Laika is an animation studio, but it doesn’t create with 3D computer animation like Pixar or Dreamworks. Created by Nike founder Phil Knight and his son Travis, and based in Oregon, Laika is hands down the best stop motion animation operation on the planet. The opening sequence of Missing Link, where Sir Lionel and his ill-tempered assistant pipe bagpipe music into the depths of Loch Ness to flush out its monstrous inhabitant, is an absolute tour de force of the painstaking, time consuming technique. We’re so inured to weightless CGI wonders that when the camera rushes in from far away and wheels around the tiny boat bobbing in the dark Scottish loch, it’s hard to believe that this is a real camera, really moving across an actual tiny landscape, built on a soundstage. Ray Harryhausen, the stop motion super genius who created the iconic alien spaceships in Earth vs. The Flying Saucers, married stop motion and live action with the skeleton battle in Jason and the Argonauts, and brought the Medusa to life in Clash of the Titans, never worked out how to move his camera like this.
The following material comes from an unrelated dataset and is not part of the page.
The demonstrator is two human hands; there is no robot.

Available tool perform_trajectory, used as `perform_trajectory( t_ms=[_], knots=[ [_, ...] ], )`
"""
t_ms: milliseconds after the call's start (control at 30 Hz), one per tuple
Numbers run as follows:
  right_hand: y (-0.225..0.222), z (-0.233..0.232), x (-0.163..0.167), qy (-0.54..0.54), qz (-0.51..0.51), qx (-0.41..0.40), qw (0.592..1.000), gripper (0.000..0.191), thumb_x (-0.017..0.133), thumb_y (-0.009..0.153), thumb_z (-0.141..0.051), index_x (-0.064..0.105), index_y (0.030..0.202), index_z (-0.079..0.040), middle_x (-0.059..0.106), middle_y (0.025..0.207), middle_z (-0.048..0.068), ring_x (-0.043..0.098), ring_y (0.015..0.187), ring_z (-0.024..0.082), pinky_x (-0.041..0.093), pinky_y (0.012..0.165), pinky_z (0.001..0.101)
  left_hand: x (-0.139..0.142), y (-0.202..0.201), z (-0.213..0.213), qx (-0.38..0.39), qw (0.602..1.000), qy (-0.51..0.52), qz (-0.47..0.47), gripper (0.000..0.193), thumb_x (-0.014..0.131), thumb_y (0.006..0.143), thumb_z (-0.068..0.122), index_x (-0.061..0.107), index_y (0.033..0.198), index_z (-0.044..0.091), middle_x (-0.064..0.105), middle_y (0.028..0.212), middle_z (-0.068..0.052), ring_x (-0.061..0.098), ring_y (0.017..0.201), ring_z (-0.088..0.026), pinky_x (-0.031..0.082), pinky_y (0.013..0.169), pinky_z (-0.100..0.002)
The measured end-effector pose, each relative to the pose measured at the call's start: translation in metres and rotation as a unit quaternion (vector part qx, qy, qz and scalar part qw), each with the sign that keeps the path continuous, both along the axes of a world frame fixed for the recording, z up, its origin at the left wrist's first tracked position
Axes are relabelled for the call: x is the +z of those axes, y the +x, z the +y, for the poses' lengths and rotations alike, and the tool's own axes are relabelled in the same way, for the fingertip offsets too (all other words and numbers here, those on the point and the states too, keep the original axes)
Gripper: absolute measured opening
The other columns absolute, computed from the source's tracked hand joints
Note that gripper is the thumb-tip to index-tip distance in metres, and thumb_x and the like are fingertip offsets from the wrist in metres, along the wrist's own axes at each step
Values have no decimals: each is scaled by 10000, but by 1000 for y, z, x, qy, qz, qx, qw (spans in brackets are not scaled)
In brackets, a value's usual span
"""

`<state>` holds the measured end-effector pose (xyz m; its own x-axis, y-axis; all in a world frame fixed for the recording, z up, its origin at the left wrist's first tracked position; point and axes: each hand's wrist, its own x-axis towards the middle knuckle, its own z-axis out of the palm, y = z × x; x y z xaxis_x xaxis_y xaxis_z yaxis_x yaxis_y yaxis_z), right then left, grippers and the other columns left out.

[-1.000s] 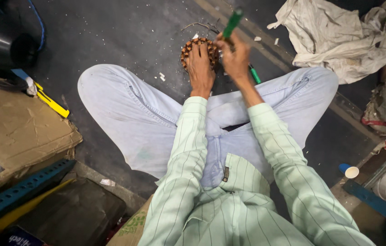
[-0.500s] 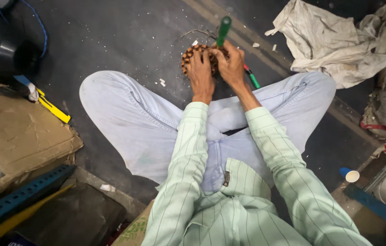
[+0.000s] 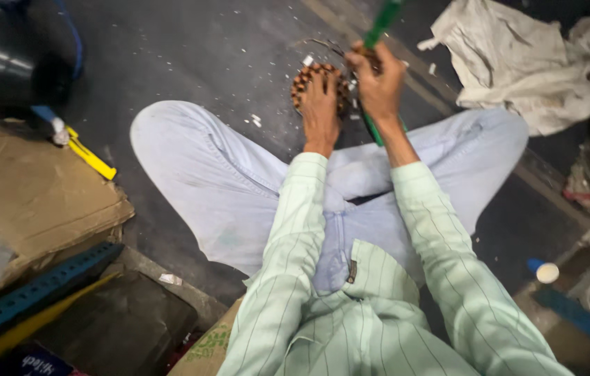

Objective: The person sits cross-legged on the floor holding a circular motor rotor with copper windings. They use pliers and a screwdriver to cut and pull away wire ends from the rotor, letting clippings fall on the floor, and turn the rotor to work around it.

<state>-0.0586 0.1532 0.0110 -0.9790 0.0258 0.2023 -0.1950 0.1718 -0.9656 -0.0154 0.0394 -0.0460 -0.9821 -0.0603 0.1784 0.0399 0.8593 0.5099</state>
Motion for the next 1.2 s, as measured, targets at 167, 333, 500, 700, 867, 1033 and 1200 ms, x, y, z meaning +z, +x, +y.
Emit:
perform_trajectory(
  t_ms=[167, 333, 500, 700, 867, 1033, 1200],
  knots=[
    [3, 0, -8, 44, 4, 24, 999, 74, 632, 1041, -7, 637, 1101, 35, 761, 947, 85, 749, 907, 138, 607, 815, 293, 4, 0, -1, 1, 999, 38, -13, 768, 792, 638, -80, 539, 1343, 87, 526, 1339, -168, 542, 1227, -378, 451, 992, -491],
    [-4, 12, -9, -42, 11, 3, 999, 68, 624, 1079, -56, 637, 1094, 10, 759, 946, 62, 736, 893, 120, 623, 841, 294, 18, -2, -5, -2, 999, 37, -35, 823, 810, 560, -79, 542, 1320, 89, 525, 1313, -164, 548, 1199, -379, 453, 981, -493],
    [3, 6, -19, 50, -1, 16, 999, 99, 639, 1063, -77, 635, 1112, 9, 756, 922, 56, 730, 866, 110, 579, 769, 275, 33, 1, -16, 9, 991, 135, -21, 803, 862, 629, -1, 542, 1353, 136, 545, 1310, -110, 545, 1236, -361, 450, 1036, -474],
    [-5, 13, -13, -35, 4, -1, 999, 71, 659, 1060, -86, 655, 1072, -17, 760, 954, 43, 725, 881, 109, 579, 790, 274, 40, 2, -28, 114, 986, 90, -83, 1166, 1019, 427, 266, 411, 1413, 131, 449, 1430, -194, 393, 1352, -468, 338, 1066, -605],
    [5, 18, -2, 38, 5, -30, 999, 69, 682, 1036, -49, 701, 1057, 14, 752, 972, 76, 685, 862, 118, 545, 765, 276, 33, -1, 0, 126, 979, 41, -153, 1453, 1058, 336, 421, 296, 1547, 169, 309, 1524, -300, 312, 1414, -520, 342, 1028, -722],
    [11, 14, 7, 14, 29, -18, 999, 91, 635, 1025, -10, 678, 1094, 33, 761, 1000, 85, 748, 939, 143, 615, 877, 316, 24, -5, -1, 119, 980, 58, -147, 1294, 1031, 385, 345, 351, 1472, 175, 386, 1434, -193, 376, 1360, -432, 372, 1035, -623],
    [8, -4, -4, 34, 70, 29, 997, 87, 616, 1043, 10, 669, 1101, 47, 755, 1035, 116, 744, 977, 181, 605, 898, 328, 17, -5, -5, 108, 988, 55, -97, 1269, 1008, 400, 276, 360, 1485, 168, 396, 1466, -193, 371, 1384, -443, 337, 1104, -639]
  ],
)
Using computer-controlled rigs for complex stop motion was pioneered in the 1970s by John Dykstra in Star Wars and Close Encounters of the Third Kind, and Laika’s productions use it as one tool in an extensive kit. The highest profile stop motion on TV is on Adult Swim’s Robot Chicken, which mostly uses it to put G.I. Joe action figures in compromising situations. The credits to Missing Link include an entire rapid prototyping and 3D printing department, used to create the character puppets. One of the highlights of a Laika production are behind-the-scenes shots in the credits where they let you in on just a little bit of their magic. In this case, it is the creation of a ride through the Indian rainforest on elephant-back by Mister Link, Sir Frost, and his ex-girlfriend Adelina Fortnight (Zoe Saldana). It’s as mind-blowing to watch the craftsmen work as it is to watch the results.
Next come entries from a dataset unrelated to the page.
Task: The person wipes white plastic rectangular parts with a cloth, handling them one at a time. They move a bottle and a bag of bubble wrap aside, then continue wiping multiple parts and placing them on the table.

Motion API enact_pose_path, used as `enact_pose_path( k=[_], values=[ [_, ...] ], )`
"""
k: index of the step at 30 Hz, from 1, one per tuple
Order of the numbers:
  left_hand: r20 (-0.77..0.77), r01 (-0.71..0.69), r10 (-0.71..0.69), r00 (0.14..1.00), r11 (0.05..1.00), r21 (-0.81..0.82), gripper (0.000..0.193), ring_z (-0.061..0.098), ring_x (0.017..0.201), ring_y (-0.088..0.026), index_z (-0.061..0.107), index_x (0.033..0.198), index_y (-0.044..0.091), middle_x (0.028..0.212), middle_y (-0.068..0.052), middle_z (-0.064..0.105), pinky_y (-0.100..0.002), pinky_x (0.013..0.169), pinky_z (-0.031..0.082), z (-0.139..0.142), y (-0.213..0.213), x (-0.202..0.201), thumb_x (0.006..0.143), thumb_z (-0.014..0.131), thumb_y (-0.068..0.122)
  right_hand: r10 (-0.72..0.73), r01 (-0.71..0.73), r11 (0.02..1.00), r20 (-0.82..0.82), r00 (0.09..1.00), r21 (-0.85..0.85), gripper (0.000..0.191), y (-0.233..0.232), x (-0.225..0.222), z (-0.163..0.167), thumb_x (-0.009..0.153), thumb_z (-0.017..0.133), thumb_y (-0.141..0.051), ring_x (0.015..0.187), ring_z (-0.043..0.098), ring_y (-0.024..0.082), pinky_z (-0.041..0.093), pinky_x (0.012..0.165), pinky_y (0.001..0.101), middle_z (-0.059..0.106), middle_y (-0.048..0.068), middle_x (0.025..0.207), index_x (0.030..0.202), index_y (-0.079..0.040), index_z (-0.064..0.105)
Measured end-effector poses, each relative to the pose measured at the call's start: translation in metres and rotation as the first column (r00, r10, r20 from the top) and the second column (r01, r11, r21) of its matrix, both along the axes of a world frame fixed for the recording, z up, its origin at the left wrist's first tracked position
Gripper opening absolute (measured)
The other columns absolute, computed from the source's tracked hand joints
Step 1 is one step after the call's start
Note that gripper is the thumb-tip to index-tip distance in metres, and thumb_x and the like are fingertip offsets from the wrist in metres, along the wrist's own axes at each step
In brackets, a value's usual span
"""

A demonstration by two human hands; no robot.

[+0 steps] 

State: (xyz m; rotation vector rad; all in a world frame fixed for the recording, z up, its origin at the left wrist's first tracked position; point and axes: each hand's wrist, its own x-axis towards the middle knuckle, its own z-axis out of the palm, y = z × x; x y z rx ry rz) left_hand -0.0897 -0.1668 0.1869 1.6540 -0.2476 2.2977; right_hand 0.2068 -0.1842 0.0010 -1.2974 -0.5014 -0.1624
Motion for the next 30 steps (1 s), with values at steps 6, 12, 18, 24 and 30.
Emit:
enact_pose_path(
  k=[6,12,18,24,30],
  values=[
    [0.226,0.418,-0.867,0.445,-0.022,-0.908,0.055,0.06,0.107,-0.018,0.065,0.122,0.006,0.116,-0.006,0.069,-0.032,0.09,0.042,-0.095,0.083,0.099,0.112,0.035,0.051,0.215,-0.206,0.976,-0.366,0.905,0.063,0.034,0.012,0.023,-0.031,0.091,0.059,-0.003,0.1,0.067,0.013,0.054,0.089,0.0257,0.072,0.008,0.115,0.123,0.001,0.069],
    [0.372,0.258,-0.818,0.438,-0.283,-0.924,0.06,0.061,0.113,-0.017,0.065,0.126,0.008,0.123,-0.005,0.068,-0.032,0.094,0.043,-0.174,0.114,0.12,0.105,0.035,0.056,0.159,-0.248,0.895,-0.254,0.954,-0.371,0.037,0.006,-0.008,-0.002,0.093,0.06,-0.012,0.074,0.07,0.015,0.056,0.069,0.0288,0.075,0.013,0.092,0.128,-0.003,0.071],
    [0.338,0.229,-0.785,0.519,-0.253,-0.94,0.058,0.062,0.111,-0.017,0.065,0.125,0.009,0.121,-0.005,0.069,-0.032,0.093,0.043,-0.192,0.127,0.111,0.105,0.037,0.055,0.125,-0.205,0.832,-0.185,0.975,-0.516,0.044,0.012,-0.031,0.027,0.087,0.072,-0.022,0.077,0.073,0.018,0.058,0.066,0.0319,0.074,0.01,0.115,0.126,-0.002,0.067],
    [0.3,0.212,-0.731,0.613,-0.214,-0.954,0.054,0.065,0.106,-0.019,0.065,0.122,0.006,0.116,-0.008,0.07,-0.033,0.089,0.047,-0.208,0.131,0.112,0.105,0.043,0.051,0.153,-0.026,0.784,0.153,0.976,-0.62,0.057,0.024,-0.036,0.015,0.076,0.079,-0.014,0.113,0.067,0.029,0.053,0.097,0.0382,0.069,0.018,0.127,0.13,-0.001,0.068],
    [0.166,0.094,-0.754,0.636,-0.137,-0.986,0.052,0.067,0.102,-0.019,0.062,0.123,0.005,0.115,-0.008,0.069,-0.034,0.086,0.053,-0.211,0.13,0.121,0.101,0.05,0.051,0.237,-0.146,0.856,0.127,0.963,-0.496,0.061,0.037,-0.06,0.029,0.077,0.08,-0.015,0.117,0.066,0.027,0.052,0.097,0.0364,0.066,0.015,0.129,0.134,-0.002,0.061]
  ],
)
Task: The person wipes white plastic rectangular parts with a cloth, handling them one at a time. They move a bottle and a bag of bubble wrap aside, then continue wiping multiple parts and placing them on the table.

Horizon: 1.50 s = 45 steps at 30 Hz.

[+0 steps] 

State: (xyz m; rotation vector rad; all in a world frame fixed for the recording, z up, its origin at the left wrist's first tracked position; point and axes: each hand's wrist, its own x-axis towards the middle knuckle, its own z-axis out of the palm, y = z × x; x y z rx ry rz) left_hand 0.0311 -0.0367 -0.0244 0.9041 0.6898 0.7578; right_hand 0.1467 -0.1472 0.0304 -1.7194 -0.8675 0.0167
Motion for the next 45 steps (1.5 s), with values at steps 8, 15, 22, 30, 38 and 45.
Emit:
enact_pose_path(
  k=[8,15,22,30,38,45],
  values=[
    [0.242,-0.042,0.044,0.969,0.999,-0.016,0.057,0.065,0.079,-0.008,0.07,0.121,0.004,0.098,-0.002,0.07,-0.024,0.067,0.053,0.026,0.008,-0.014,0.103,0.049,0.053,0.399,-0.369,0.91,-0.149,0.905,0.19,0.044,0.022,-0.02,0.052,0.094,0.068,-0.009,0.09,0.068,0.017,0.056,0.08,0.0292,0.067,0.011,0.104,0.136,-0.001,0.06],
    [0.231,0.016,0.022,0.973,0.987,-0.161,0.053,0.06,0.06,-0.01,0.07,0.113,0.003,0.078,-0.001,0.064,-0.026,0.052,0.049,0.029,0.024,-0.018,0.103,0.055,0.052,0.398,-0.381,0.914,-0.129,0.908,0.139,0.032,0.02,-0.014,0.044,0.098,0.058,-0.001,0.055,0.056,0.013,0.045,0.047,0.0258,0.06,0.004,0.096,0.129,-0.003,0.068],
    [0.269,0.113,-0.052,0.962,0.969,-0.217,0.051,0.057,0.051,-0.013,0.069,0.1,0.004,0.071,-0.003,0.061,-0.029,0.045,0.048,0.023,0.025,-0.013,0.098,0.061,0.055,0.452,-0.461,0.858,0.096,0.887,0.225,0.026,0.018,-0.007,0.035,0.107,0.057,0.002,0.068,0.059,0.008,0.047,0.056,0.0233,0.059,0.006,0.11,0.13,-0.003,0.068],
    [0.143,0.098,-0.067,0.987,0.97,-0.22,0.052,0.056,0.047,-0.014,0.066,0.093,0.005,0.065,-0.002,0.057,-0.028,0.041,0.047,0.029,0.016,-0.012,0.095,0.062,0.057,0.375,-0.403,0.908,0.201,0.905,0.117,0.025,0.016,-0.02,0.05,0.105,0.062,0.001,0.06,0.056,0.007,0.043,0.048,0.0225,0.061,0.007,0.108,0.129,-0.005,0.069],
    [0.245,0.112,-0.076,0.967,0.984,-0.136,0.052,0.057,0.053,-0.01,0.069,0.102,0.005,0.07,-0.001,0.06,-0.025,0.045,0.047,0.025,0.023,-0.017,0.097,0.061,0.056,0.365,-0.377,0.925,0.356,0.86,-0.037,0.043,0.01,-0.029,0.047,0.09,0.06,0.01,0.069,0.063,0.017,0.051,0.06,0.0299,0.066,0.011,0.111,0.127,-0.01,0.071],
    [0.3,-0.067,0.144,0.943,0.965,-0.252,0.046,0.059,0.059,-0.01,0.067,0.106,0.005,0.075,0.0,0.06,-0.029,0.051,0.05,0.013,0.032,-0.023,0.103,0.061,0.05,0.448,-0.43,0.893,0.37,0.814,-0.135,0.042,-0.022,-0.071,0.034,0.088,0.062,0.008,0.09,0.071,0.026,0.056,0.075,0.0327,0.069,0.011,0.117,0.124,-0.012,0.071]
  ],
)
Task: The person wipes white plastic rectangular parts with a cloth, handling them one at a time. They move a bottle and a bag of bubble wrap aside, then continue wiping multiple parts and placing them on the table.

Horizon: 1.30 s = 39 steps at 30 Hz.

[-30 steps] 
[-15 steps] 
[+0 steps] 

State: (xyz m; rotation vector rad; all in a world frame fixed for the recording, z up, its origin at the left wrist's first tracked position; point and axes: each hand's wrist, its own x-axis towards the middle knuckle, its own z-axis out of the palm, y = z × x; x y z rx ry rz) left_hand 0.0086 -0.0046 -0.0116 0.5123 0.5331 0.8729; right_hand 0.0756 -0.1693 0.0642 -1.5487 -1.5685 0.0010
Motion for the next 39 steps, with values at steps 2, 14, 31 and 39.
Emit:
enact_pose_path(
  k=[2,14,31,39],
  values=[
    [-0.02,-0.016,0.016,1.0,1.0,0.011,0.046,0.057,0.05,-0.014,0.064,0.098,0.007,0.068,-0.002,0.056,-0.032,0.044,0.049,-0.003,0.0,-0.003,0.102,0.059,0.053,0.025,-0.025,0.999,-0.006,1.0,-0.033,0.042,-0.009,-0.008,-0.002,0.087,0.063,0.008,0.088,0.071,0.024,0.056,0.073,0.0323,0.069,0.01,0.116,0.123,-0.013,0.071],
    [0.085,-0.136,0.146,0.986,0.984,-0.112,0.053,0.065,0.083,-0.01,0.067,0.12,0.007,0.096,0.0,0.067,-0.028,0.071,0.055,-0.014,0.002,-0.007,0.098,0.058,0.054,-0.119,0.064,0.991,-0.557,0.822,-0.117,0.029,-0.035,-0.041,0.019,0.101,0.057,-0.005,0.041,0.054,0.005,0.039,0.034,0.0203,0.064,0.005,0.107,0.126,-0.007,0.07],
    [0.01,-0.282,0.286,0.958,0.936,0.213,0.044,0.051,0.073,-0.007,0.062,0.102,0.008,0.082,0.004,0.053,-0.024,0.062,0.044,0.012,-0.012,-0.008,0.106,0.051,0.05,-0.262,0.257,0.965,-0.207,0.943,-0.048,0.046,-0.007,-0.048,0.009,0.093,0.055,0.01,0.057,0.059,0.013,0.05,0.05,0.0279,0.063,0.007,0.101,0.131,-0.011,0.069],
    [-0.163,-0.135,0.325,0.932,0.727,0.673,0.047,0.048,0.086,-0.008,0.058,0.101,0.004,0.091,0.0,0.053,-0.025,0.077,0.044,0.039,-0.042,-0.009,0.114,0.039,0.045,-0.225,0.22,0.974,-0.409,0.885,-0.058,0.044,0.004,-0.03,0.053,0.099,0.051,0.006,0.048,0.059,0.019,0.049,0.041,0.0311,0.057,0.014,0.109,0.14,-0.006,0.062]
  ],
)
If only the other elements of Missing Link were as strong as the visuals, we’d have a masterpiece on our hands. The images are the equal of Pixar, but the scripting of Missing Link is no Toy Story. The character arcs — Sir Frost moving from self-involved colonial adventurer to empathetic explorer, Mister Link carving out a place in the world and accepting his own strangeness — are admirable in concept but dry in execution. Chris Butler’s globetrotting screenplay lacks the mythic weight of his last script for Laika, Kubo and the Two Strings. Galifianakis is a comedy heavyweight, but even he can’t salvage dad-joke exchanges like “I’m very literal. / You don’t say? / I do say!”

But for the younger members of the audience, at whom Missing Link is aimed, this is a far, far better story than say, The Angry Birds Movie, which will be getting a sequel this year. If you’re an animation fan, Missing Link‘s visual wonders deserve a viewing on the big screen.